Mário Centeno de saída do Eurogrupo, diz jornal alemão

  • ECO
  • 8 Maio 2020

O ministro das Finanças português e atual presidente do Eurogrupo não estará disposto a concorrer a um segundo mandato, devendo sair em julho.

Mário Centeno estará de saída do Eurogrupo. O ministro das Finanças português não deverá concorrer a um segundo mandato como presidente do órgão que reúne os ministros das Finanças dos países da Zona Euro, revela o jornal alemão Frankfurter Allgemeine Zeitung.

Centeno é presidente do Eurogrupo desde janeiro de 2018, tendo sucedido ao holandês Jeroen Dijsselbloem. O mandato em curso termina a 13 de julho deste ano e o jornal de referência alemão cita informação dos bastidores do Eurogrupo para indicar que Centeno não estará disposto para concorrer a um segundo mandato.

Sem identificar as fontes, a notícia refere que Mário Centeno está “cansado devido à quantidade de trabalho”, num contexto em que acumula aquela função com a de ministro das Finanças de Portugal e não conta com uma equipa de grandes dimensões em Bruxelas ou em Lisboa.
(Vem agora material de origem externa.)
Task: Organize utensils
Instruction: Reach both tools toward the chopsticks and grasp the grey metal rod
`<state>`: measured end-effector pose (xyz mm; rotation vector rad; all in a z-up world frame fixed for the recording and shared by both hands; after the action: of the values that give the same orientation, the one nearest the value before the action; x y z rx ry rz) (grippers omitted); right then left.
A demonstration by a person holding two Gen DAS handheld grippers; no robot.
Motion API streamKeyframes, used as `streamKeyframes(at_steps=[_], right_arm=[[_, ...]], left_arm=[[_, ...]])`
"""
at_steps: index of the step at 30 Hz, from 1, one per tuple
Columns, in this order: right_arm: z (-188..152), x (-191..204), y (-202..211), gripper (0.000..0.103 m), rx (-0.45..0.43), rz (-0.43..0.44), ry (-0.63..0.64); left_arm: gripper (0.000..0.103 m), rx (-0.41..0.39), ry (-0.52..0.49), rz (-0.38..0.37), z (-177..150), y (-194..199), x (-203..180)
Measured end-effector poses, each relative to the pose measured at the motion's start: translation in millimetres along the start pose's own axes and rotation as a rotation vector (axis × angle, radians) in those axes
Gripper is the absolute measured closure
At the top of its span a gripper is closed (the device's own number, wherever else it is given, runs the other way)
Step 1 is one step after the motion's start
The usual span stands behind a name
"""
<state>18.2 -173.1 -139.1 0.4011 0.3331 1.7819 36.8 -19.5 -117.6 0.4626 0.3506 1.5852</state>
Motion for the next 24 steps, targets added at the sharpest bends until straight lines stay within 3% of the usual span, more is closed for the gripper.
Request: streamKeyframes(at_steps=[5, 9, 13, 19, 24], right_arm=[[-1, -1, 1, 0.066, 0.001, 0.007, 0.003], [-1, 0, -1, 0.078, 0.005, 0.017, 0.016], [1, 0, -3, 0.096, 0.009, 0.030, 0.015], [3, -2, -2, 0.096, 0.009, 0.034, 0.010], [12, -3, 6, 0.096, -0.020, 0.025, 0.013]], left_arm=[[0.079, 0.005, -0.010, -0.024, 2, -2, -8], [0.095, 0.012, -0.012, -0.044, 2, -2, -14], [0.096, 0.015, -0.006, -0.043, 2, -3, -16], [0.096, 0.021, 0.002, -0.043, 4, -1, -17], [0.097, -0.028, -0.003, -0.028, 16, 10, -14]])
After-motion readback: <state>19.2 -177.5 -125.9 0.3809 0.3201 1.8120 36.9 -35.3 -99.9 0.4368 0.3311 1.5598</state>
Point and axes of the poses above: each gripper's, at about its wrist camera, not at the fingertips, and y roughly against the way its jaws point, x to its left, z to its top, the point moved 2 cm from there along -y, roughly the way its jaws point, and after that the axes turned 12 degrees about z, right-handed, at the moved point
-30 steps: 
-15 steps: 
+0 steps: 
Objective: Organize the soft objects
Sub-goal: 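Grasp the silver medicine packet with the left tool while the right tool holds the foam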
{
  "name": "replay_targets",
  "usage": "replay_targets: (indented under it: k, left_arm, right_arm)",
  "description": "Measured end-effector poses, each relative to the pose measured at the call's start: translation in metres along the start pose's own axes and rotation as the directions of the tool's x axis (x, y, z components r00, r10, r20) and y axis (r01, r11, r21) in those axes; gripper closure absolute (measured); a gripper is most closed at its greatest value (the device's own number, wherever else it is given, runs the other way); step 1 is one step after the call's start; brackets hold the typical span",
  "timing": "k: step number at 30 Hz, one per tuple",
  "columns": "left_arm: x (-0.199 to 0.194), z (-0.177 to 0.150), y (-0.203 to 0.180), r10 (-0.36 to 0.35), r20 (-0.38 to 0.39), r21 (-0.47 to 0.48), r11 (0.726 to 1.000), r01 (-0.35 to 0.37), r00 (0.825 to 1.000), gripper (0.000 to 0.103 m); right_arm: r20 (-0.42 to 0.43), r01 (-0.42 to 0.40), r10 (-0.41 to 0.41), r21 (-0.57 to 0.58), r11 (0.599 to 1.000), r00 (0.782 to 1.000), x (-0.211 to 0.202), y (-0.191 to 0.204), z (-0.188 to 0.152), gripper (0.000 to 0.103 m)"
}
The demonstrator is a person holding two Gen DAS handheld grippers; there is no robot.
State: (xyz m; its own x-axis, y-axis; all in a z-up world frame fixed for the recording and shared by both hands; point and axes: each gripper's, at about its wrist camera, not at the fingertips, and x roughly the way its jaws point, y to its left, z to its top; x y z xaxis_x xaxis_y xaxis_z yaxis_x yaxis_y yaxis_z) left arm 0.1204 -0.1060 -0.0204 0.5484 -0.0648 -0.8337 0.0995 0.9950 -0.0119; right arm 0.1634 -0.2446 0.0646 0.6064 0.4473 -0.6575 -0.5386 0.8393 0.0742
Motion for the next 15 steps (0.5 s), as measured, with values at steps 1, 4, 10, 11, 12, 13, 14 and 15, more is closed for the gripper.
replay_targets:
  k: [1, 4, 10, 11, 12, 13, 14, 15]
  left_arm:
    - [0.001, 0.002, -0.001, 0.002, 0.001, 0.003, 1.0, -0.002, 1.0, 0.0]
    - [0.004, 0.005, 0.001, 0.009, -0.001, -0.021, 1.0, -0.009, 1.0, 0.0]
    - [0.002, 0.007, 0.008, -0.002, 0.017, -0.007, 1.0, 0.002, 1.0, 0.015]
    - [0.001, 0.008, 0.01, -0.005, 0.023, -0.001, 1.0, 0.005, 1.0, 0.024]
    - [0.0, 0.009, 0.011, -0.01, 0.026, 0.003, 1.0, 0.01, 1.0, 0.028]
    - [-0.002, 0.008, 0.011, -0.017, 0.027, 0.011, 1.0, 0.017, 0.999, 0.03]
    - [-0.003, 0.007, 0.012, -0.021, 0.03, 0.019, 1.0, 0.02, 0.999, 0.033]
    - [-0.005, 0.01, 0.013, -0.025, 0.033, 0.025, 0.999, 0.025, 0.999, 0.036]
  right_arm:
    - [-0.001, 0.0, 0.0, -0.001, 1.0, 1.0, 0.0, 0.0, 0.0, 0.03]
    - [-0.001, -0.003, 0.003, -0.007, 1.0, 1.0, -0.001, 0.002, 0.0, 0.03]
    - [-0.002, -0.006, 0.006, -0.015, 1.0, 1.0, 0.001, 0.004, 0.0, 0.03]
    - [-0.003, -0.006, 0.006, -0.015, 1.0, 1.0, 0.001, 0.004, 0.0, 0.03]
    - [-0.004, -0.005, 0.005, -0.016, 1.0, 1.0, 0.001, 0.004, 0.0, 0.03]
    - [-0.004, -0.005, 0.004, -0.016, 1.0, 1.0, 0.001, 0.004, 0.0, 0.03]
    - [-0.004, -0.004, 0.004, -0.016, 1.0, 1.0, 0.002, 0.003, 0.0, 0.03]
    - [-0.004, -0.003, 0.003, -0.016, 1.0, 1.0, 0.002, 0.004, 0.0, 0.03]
Contudo, o Frankfurter Allgemeine Zeitung vai ainda mais longe e garante que vários membros do Eurogrupo estarão descontentes com a gestão de Mário Centeno. O jornal diz mesmo que Centeno mostrava-se “mal preparado” para as reuniões e “incapaz de liderar as discussões”. A somar ao descontentamento terá estado a videoconferência de 8 de abril, onde os ministros discutiram um pacote de apoios por causa da pandemia — a reunião demorou 16 horas e alguns participantes consideraram-na “um pesadelo”, garante.

A mesma publicação dá como possível sucessora a vice-presidente dos Assuntos Económicos de Espanha, Nadia Calviño. A escolha “teria equilíbrio geográfico e político no Eurogrupo, pois, como Centeno, é próxima dos socialistas”, frisa o jornal. Uma informação que não vem de agora e que já tinha sido avançada pelo El País em janeiro.

Os rumores de que Mário Centeno estará de saída do Eurogrupo e até do Governo português também não são de agora. No entanto, o político português e o primeiro-ministro, António Costa, têm evitado responder às questões. O tema é sensível e o coronavírus poderá ter mudado os planos, na medida em que, já aquando da apresentação do Orçamento do Estado (OE) para 2020, no final do ano passado, essa era dada como uma das últimas tarefas de Centeno no Executivo.

Em janeiro, numa entrevista também a um jornal alemão, Mário Centeno foi questionado sobre a eventual saída do Eurogrupo, em plena temporada de apresentação e discussão do OE em Portugal. O próprio respondeu: “Decidirei mais perto dessa data”, afirmou ao Süddeutsche Zeitung.